Records from a dataset
>>>
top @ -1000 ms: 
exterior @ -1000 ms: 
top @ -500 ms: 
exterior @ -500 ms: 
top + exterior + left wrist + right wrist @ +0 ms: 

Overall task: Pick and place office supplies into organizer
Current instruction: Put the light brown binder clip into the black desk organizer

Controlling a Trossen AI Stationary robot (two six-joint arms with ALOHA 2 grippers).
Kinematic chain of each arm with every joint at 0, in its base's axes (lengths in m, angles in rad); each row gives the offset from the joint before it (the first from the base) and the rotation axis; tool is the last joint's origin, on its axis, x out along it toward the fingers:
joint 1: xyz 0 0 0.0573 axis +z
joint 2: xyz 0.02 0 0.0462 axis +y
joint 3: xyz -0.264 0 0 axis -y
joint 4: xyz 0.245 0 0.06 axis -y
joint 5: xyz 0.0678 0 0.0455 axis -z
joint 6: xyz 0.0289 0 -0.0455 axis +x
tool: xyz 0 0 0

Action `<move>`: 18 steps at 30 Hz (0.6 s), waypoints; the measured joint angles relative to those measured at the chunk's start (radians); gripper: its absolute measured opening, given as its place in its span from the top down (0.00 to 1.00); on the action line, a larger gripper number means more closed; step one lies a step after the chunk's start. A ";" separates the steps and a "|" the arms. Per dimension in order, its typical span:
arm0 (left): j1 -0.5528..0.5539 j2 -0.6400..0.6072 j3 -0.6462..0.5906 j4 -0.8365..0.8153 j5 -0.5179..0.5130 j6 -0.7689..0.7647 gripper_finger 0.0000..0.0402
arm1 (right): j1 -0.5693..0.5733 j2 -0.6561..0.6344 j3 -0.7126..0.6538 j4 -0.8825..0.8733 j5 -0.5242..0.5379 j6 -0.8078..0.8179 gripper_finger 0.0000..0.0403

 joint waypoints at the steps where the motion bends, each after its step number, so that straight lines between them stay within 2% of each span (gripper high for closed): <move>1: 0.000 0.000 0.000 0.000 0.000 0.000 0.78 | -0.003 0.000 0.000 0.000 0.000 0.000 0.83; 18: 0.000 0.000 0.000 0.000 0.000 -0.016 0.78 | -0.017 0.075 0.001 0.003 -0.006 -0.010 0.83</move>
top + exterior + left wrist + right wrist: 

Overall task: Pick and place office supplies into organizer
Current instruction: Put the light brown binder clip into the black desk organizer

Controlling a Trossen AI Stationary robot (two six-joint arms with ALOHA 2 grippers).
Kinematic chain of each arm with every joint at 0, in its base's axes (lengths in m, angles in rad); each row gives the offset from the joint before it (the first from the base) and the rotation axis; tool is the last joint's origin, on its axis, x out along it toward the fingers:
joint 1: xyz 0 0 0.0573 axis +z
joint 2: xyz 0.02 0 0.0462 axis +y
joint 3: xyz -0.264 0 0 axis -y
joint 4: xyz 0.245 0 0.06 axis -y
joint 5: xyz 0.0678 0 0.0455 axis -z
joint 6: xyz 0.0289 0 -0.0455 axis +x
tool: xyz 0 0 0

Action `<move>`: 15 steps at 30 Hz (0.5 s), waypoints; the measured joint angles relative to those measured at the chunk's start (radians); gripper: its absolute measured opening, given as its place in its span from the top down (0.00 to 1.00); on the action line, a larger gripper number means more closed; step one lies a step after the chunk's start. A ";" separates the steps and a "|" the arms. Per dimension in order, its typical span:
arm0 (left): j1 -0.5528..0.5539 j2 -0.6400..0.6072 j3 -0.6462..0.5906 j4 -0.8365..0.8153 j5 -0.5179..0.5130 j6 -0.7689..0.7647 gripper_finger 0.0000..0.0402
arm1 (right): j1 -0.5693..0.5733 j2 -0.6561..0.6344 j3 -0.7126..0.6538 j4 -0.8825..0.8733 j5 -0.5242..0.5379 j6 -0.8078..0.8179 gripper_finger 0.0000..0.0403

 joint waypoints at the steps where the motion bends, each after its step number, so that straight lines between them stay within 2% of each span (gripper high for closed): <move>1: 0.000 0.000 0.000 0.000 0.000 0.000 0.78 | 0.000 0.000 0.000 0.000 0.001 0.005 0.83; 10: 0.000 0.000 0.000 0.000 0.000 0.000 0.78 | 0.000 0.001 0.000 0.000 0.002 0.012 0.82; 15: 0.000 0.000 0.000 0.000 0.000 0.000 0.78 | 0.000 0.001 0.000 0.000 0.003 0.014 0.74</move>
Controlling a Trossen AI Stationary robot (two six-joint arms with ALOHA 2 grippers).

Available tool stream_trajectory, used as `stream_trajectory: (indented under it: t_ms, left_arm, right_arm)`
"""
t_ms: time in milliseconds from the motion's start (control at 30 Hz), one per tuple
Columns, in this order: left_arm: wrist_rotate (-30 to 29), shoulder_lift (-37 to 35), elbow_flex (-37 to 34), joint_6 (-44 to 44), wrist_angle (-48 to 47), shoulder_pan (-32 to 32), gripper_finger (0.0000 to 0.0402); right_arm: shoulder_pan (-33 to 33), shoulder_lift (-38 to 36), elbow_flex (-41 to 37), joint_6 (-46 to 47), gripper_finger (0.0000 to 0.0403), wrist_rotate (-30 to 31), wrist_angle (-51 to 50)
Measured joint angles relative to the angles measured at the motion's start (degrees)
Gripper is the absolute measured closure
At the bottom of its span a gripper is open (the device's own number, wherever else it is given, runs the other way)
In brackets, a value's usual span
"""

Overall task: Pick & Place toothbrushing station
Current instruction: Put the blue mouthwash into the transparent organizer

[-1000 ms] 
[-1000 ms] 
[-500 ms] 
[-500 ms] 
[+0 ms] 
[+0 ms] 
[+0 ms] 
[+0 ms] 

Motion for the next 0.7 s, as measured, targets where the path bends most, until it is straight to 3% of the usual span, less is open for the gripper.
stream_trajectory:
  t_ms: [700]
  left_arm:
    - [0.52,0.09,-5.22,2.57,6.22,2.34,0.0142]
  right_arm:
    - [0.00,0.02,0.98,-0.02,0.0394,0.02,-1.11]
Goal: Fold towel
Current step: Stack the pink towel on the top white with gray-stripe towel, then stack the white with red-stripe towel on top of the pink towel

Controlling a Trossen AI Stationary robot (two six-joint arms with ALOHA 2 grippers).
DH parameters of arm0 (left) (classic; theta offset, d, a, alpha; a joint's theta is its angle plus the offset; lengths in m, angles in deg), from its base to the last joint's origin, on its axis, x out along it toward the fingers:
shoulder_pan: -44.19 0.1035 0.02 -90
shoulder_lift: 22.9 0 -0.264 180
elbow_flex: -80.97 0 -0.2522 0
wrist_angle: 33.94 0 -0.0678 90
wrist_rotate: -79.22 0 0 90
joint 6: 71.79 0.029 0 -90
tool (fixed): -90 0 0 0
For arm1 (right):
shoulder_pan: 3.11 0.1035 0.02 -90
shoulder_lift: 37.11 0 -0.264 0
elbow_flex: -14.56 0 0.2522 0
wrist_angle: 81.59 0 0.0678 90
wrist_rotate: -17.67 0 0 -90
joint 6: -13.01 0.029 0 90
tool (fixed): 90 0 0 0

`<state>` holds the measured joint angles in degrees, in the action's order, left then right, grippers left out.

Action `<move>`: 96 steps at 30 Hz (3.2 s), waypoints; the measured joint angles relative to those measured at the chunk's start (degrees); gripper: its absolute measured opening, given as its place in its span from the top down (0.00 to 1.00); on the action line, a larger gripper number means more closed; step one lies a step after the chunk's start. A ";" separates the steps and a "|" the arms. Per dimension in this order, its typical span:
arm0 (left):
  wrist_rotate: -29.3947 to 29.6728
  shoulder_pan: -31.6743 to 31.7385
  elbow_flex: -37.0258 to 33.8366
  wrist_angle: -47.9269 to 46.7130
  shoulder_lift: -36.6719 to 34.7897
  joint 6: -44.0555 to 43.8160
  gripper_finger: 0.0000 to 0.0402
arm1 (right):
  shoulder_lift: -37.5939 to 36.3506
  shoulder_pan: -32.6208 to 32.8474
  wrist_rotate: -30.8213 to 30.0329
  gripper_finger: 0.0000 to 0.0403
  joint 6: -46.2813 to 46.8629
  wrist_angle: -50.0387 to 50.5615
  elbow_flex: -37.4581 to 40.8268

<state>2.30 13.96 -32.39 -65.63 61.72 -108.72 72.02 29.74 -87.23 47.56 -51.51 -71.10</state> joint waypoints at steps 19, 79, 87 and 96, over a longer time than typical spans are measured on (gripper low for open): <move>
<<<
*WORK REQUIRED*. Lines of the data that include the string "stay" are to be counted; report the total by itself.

*RESPONSE BOX*. 2